Alix spoke without turning; she'd felt the presence of something old and familiar when it had appeared at the edge of the woods behind her, but it didn't scare her. Truth be told, nothing scared her anymore, not after living for as long as she had.
And she knew this particular Watcher.
"'His'?" The Watcher spoke as though he wasn't sure what she meant, but she knew better than to believe him. She turned to face him then, her liquid mercury eyes taking in his appearance in a matter of seconds as she threw the stolen knife at his throat.
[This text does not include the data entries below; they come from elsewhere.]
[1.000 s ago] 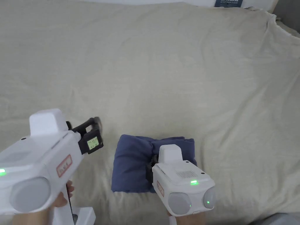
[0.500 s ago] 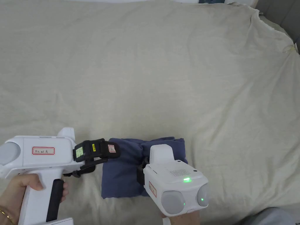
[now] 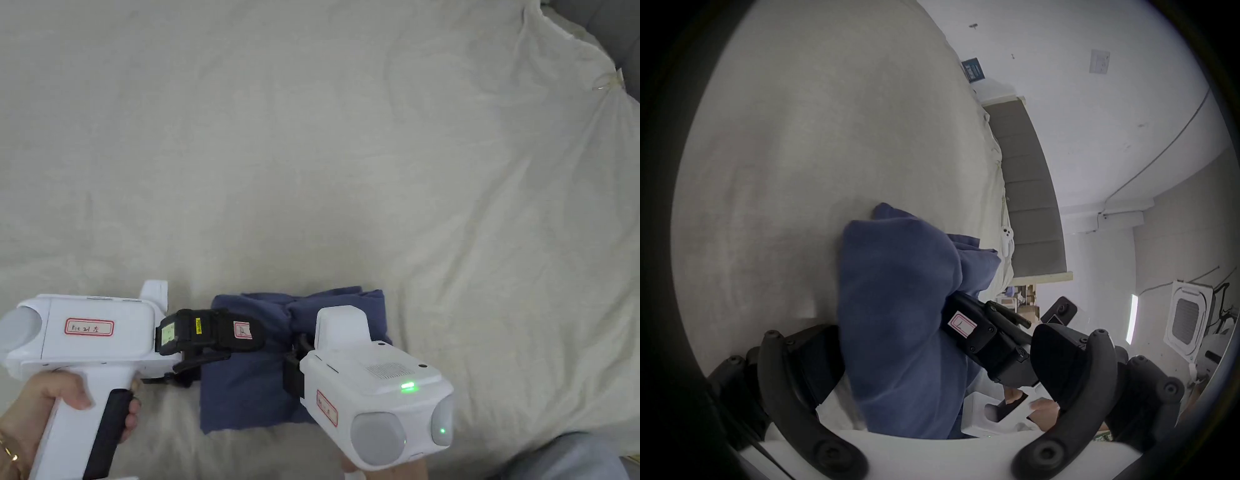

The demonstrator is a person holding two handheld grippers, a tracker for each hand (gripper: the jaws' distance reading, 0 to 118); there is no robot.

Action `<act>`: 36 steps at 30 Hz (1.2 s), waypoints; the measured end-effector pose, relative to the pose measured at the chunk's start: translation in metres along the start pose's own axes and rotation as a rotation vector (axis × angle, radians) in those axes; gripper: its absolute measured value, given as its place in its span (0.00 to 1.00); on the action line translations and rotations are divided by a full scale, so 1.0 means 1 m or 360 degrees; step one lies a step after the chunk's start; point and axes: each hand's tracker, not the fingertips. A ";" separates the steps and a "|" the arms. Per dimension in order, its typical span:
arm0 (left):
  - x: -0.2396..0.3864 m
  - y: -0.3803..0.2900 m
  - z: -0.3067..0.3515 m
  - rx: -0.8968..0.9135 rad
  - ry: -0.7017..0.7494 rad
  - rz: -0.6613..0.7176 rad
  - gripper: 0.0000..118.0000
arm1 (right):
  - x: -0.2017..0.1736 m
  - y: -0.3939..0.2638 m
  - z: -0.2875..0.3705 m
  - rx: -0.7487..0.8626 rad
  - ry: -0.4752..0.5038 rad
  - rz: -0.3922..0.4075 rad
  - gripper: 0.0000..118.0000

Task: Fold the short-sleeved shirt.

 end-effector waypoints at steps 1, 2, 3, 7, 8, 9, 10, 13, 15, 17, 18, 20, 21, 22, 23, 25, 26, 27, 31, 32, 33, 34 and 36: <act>0.003 0.001 -0.003 -0.0026 0.0013 -0.0032 0.88 | 0.001 0.001 0.000 -0.0003 0.0005 -0.0010 0.00; 0.005 0.002 -0.005 -0.0045 0.0064 -0.0059 0.77 | 0.001 0.001 0.000 -0.0006 0.0008 -0.0015 0.00; 0.007 0.003 -0.006 -0.0043 0.0148 -0.0072 0.66 | 0.001 0.001 0.000 -0.0007 0.0009 -0.0016 0.00; 0.001 0.002 -0.007 0.0002 0.0349 -0.0017 0.27 | 0.003 0.003 -0.001 -0.0013 0.0023 -0.0022 0.00; 0.000 0.001 -0.005 0.0033 0.0263 0.0040 0.24 | 0.004 0.005 -0.002 -0.0023 0.0028 -0.0031 0.00; 0.005 0.000 -0.006 0.0037 0.0304 0.0043 0.22 | 0.004 0.006 -0.001 -0.0022 0.0031 -0.0036 0.00; 0.012 -0.002 -0.008 0.0055 0.0386 0.0033 0.21 | 0.006 0.008 0.000 -0.0028 0.0039 -0.0041 0.00; 0.033 -0.005 -0.009 0.0105 0.0574 0.0165 0.19 | 0.012 0.016 0.019 0.0048 0.0083 -0.0040 0.00; 0.052 -0.006 -0.011 0.0113 0.0661 0.0112 0.17 | 0.018 0.028 0.041 0.0146 0.0095 -0.0003 0.00; 0.067 -0.006 -0.008 0.0103 0.0713 0.0127 0.16 | 0.025 0.043 0.067 0.0246 0.0098 0.0029 0.00; 0.074 -0.004 -0.004 0.0102 0.0689 0.0138 0.16 | 0.029 0.051 0.080 0.0303 0.0082 0.0050 0.00; 0.086 -0.002 0.009 0.0091 0.0680 0.0125 0.16 | 0.038 0.068 0.106 0.0412 0.0057 0.0078 0.00; 0.091 -0.001 0.017 0.0090 0.0710 0.0094 0.16 | 0.042 0.074 0.115 0.0453 0.0055 0.0081 0.00; 0.096 0.002 0.029 0.0096 0.0780 0.0038 0.16 | 0.046 0.081 0.126 0.0504 0.0054 0.0077 0.00; 0.098 0.003 0.043 0.0099 0.0850 -0.0003 0.16 | 0.050 0.087 0.136 0.0550 0.0043 0.0074 0.00; 0.095 0.006 0.076 0.0113 0.0971 -0.0029 0.16 | 0.055 0.098 0.152 0.0634 0.0009 0.0087 0.00; 0.091 0.009 0.095 0.0133 0.1026 -0.0013 0.16 | 0.057 0.102 0.157 0.0664 -0.0018 0.0088 0.00; 0.087 0.011 0.111 0.0147 0.1072 0.0014 0.16 | 0.059 0.105 0.159 0.0674 -0.0029 0.0089 0.00; 0.061 0.020 0.187 0.0252 0.1383 0.0081 0.16 | 0.064 0.112 0.157 0.0684 -0.0106 0.0072 0.00; 0.054 0.023 0.207 0.0270 0.1461 0.0089 0.16 | 0.064 0.113 0.154 0.0670 -0.0127 0.0049 0.00; 0.049 0.026 0.224 0.0289 0.1523 0.0112 0.16 | 0.062 0.112 0.152 0.0661 -0.0129 0.0030 0.00; 0.043 0.029 0.242 0.0297 0.1594 0.0111 0.16 | 0.062 0.111 0.149 0.0652 -0.0126 0.0017 0.00; 0.034 0.033 0.275 0.0350 0.1745 0.0105 0.16 | 0.059 0.108 0.143 0.0614 -0.0182 0.0017 0.00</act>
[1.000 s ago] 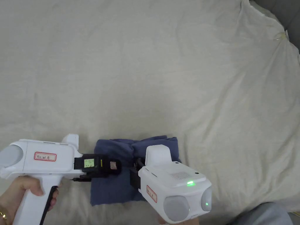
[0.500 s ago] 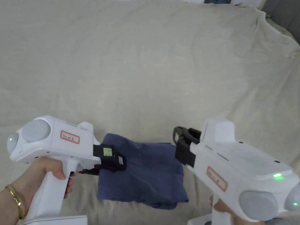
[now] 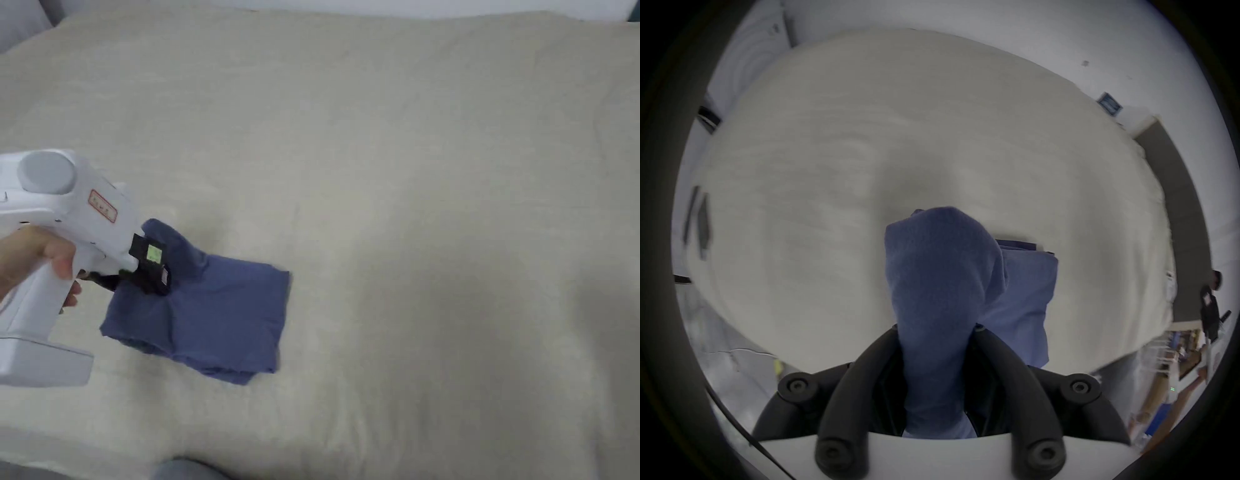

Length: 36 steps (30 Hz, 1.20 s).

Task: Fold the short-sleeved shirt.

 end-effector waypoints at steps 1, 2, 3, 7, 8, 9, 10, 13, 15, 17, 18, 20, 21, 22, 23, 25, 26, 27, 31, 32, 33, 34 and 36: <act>-0.016 0.004 0.001 0.0039 0.0048 -0.0002 0.16 | -0.002 -0.002 -0.004 -0.0009 -0.0031 0.0019 0.00; -0.034 0.008 0.002 0.0062 0.0072 0.0013 0.16 | -0.003 -0.004 -0.007 -0.0023 -0.0044 0.0026 0.00; -0.049 0.013 0.000 0.0057 0.0109 0.0038 0.16 | -0.004 -0.005 -0.010 -0.0050 -0.0051 0.0028 0.00; -0.103 0.034 -0.011 0.0035 0.0374 0.0030 0.16 | -0.014 -0.007 -0.022 -0.0096 -0.0108 0.0060 0.00; -0.113 0.040 -0.016 0.0026 0.0440 0.0036 0.16 | -0.016 -0.007 -0.024 -0.0100 -0.0115 0.0060 0.00; -0.122 0.045 -0.022 0.0000 0.0539 0.0055 0.16 | -0.017 -0.006 -0.027 -0.0108 -0.0120 0.0053 0.00; -0.130 0.048 -0.029 -0.0008 0.0645 0.0061 0.18 | -0.019 -0.006 -0.029 -0.0118 -0.0127 0.0024 0.00; -0.144 0.052 -0.047 0.0053 0.0987 -0.0106 0.52 | -0.022 -0.004 -0.037 -0.0160 -0.0108 0.0004 0.00; -0.147 0.049 -0.052 0.0176 0.1206 -0.0178 0.74 | -0.025 -0.003 -0.040 -0.0172 -0.0141 0.0026 0.00; -0.147 0.047 -0.051 0.0208 0.1481 -0.0180 0.82 | -0.021 0.000 -0.043 -0.0183 -0.0126 0.0003 0.00; -0.145 0.046 -0.047 0.0239 0.1548 -0.0149 0.82 | -0.020 0.002 -0.045 -0.0193 -0.0115 -0.0004 0.00; -0.134 0.043 -0.021 0.0491 0.1523 -0.0040 0.80 | -0.018 0.009 -0.045 -0.0207 -0.0090 0.0034 0.00; -0.124 0.042 -0.006 0.0643 0.1483 0.0033 0.77 | -0.016 0.013 -0.042 -0.0181 -0.0091 0.0081 0.00; -0.110 0.040 0.010 0.0805 0.1403 0.0094 0.72 | -0.014 0.019 -0.039 -0.0155 -0.0087 0.0123 0.00; -0.095 0.039 0.027 0.0925 0.1300 0.0125 0.68 | -0.011 0.025 -0.037 -0.0132 -0.0080 0.0138 0.00; -0.062 0.034 0.056 0.1131 0.1136 0.0135 0.65 | -0.004 0.035 -0.030 -0.0073 -0.0062 0.0163 0.00; -0.043 0.031 0.069 0.1230 0.1063 0.0137 0.60 | -0.002 0.040 -0.027 -0.0012 -0.0066 0.0213 0.00; -0.023 0.027 0.080 0.1330 0.1004 0.0126 0.54 | -0.001 0.046 -0.024 0.0025 -0.0081 0.0270 0.00; 0.054 0.011 0.114 0.1612 0.0716 0.0040 0.27 | 0.011 0.065 -0.009 0.0146 -0.0054 0.0251 0.00; 0.071 0.009 0.118 0.1668 0.0650 0.0022 0.23 | 0.013 0.069 -0.005 0.0175 -0.0056 0.0259 0.00; 0.090 0.005 0.123 0.1704 0.0583 -0.0021 0.17 | 0.015 0.072 -0.001 0.0210 -0.0070 0.0304 0.00; 0.106 0.000 0.125 0.1750 0.0519 -0.0065 0.10 | 0.016 0.075 0.003 0.0238 -0.0067 0.0347 0.00; 0.142 -0.008 0.130 0.1816 0.0465 -0.0160 0.07 | 0.017 0.081 0.011 0.0291 -0.0067 0.0385 0.00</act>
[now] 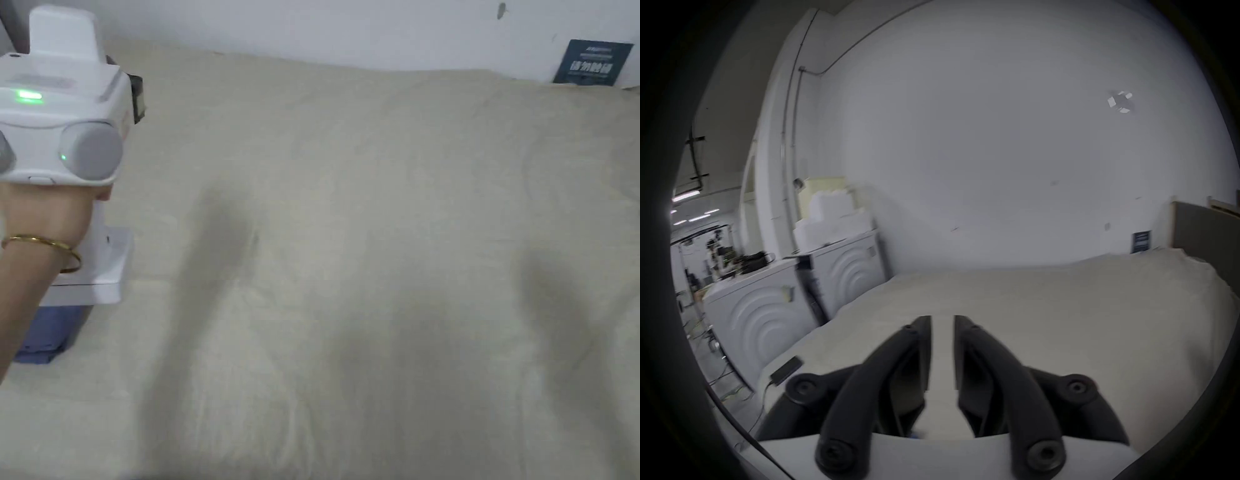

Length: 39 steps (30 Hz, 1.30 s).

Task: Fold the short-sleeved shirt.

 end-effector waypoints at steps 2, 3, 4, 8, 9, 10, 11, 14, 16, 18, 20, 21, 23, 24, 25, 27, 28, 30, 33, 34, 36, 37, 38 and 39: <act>0.024 0.006 0.015 0.0064 -0.0063 0.0018 0.02 | 0.004 0.003 0.006 0.0033 0.0017 -0.0019 0.00; 0.036 0.009 0.023 0.0091 -0.0128 0.0062 0.00 | 0.006 0.004 0.009 0.0056 0.0020 -0.0027 0.00; 0.046 0.010 0.028 0.0089 -0.0142 0.0104 0.00 | 0.007 0.004 0.011 0.0067 0.0016 -0.0028 0.00; 0.081 0.004 0.058 0.0172 -0.0256 0.0121 0.00 | 0.006 0.000 0.020 0.0119 0.0003 -0.0018 0.00; 0.088 0.000 0.065 0.0176 -0.0259 0.0112 0.00 | 0.005 -0.002 0.022 0.0136 0.0002 -0.0021 0.00; 0.092 -0.004 0.071 0.0177 -0.0295 0.0114 0.00 | 0.004 -0.004 0.024 0.0151 -0.0002 -0.0022 0.00; 0.096 -0.009 0.077 0.0179 -0.0342 0.0137 0.00 | 0.002 -0.007 0.026 0.0164 -0.0010 -0.0019 0.00; 0.108 -0.027 0.092 0.0157 -0.0388 0.0185 0.00 | 0.001 -0.016 0.026 0.0191 -0.0030 -0.0031 0.00; 0.115 -0.039 0.100 0.0146 -0.0401 0.0183 0.00 | 0.000 -0.023 0.028 0.0198 -0.0040 -0.0038 0.00; 0.118 -0.051 0.107 0.0135 -0.0425 0.0175 0.00 | -0.001 -0.029 0.028 0.0188 -0.0050 -0.0046 0.00; 0.122 -0.062 0.109 0.0122 -0.0434 0.0156 0.00 | 0.000 -0.037 0.027 0.0168 -0.0049 -0.0070 0.00; 0.122 -0.067 0.111 0.0118 -0.0444 0.0149 0.00 | 0.000 -0.040 0.027 0.0159 -0.0053 -0.0082 0.00; 0.123 -0.075 0.113 0.0088 -0.0460 0.0161 0.00 | 0.001 -0.048 0.026 0.0136 -0.0060 -0.0101 0.00; 0.126 -0.079 0.114 0.0070 -0.0460 0.0166 0.00 | 0.001 -0.052 0.026 0.0122 -0.0059 -0.0110 0.00; 0.126 -0.083 0.114 0.0054 -0.0464 0.0165 0.00 | 0.001 -0.055 0.025 0.0114 -0.0058 -0.0115 0.00; 0.127 -0.092 0.114 0.0023 -0.0455 0.0172 0.00 | 0.001 -0.064 0.025 0.0094 -0.0066 -0.0129 0.00; 0.127 -0.096 0.115 0.0016 -0.0459 0.0174 0.00 | 0.002 -0.066 0.025 0.0088 -0.0068 -0.0138 0.00; 0.128 -0.102 0.115 0.0001 -0.0449 0.0173 0.00 | 0.002 -0.073 0.027 0.0075 -0.0065 -0.0159 0.00; 0.128 -0.109 0.117 -0.0025 -0.0445 0.0152 0.00 | 0.000 -0.080 0.028 0.0056 -0.0079 -0.0151 0.00; 0.128 -0.111 0.117 -0.0038 -0.0443 0.0158 0.00 | 0.000 -0.083 0.029 0.0050 -0.0081 -0.0148 0.00; 0.128 -0.116 0.119 -0.0050 -0.0441 0.0166 0.00 | 0.000 -0.086 0.029 0.0041 -0.0084 -0.0154 0.00; 0.128 -0.118 0.119 -0.0058 -0.0437 0.0169 0.00 | 0.000 -0.088 0.030 0.0035 -0.0082 -0.0162 0.00; 0.127 -0.119 0.119 -0.0066 -0.0439 0.0172 0.00 | 0.000 -0.089 0.030 0.0030 -0.0083 -0.0169 0.00; 0.127 -0.121 0.120 -0.0071 -0.0440 0.0171 0.00 | -0.001 -0.091 0.030 0.0030 -0.0088 -0.0170 0.00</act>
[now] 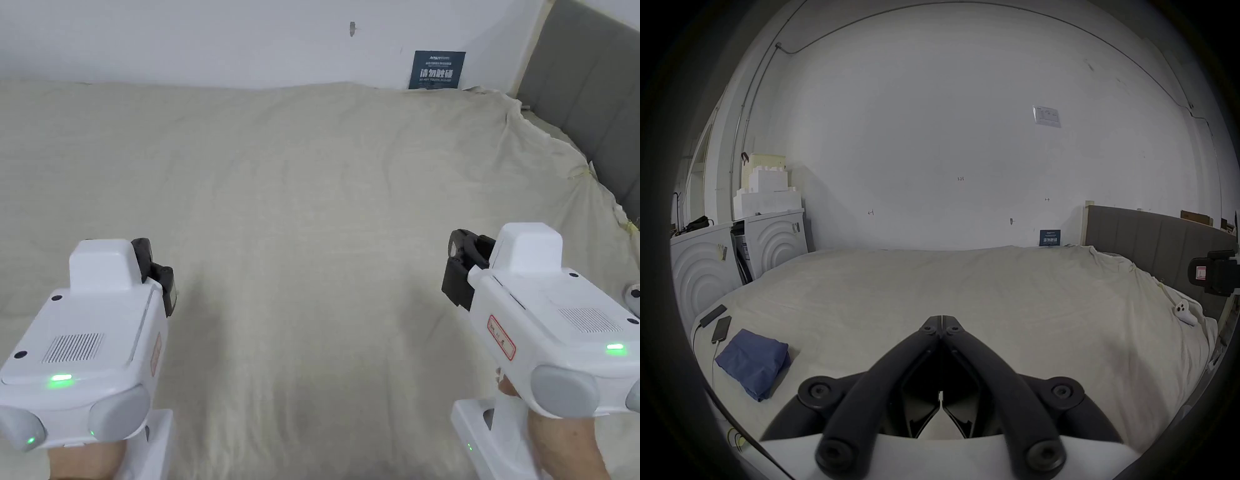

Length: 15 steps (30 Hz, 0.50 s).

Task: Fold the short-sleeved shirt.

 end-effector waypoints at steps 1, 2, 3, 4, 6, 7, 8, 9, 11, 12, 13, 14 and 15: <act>0.000 -0.001 0.002 -0.0005 -0.0001 -0.0004 0.00 | 0.000 -0.001 0.000 -0.0002 -0.0005 0.0000 0.00; 0.000 -0.002 0.002 -0.0013 -0.0001 -0.0008 0.00 | 0.000 -0.001 0.002 -0.0002 -0.0008 -0.0001 0.00; 0.001 -0.003 0.002 -0.0016 -0.0003 -0.0010 0.00 | -0.001 -0.002 0.003 -0.0001 -0.0010 -0.0007 0.00; 0.001 -0.003 0.002 -0.0019 -0.0003 -0.0008 0.00 | -0.001 -0.002 0.004 0.0000 -0.0011 -0.0012 0.00; 0.001 -0.005 0.003 -0.0023 -0.0009 0.0009 0.00 | -0.002 -0.003 0.005 0.0000 -0.0011 -0.0010 0.00; 0.001 -0.005 0.003 -0.0024 -0.0009 0.0010 0.00 | -0.003 -0.003 0.006 0.0000 -0.0014 -0.0002 0.00; 0.002 -0.005 0.003 -0.0025 -0.0008 0.0005 0.00 | -0.004 -0.004 0.006 -0.0002 -0.0016 0.0008 0.00; 0.002 -0.005 0.003 -0.0024 -0.0014 0.0002 0.00 | -0.004 -0.004 0.007 -0.0002 -0.0014 0.0011 0.00; 0.003 -0.004 0.003 -0.0022 -0.0021 -0.0002 0.00 | -0.006 -0.004 0.008 -0.0004 -0.0009 0.0003 0.00; 0.004 -0.004 0.003 -0.0021 -0.0023 -0.0005 0.00 | -0.006 -0.004 0.008 -0.0003 -0.0006 -0.0002 0.00; 0.004 -0.004 0.004 -0.0018 -0.0024 -0.0007 0.00 | -0.007 -0.004 0.009 -0.0004 -0.0003 -0.0004 0.00; 0.004 -0.004 0.004 -0.0016 -0.0024 -0.0006 0.00 | -0.007 -0.004 0.009 -0.0004 0.0000 -0.0003 0.00; 0.004 -0.003 0.004 -0.0022 -0.0027 -0.0002 0.00 | -0.008 -0.004 0.010 -0.0005 0.0002 0.0000 0.00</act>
He caught the blade, of course, only to find she had pulled her flintlock and now held it in a steady hand level with his head; she'd recognized him when he first appeared on the sense of his soul alone, but now she knew for sure. He hadn't changed much, he was still handsome in a sort of unearthly way though his blue-green pupil-less eyes were cold and hard with grey and vaguely threatening now beneath white-silver hair combed neatly down and to one side. He was trying to blend in appearance wise so she assumed he was masking his true appearance with a veil, but the fact he didn't falter with a flintlock aimed at his head would've given him away in a heartbeat even if she couldn't see the divine fire that made up his soul.
"Don't play the fool," she cocked her head to one side, "You're a Watcher, you should be able to recognize when someone has been touched by the Caretaker just as well as I can. They had a sort of…" she paused searching for the right words to describe it, "divine spark in their souls."
"Why do you aim that weapon at me even knowing what I am?" Alix's eyes were as cold as his voice when he broke his silence again as it became clear he didn't recognize her.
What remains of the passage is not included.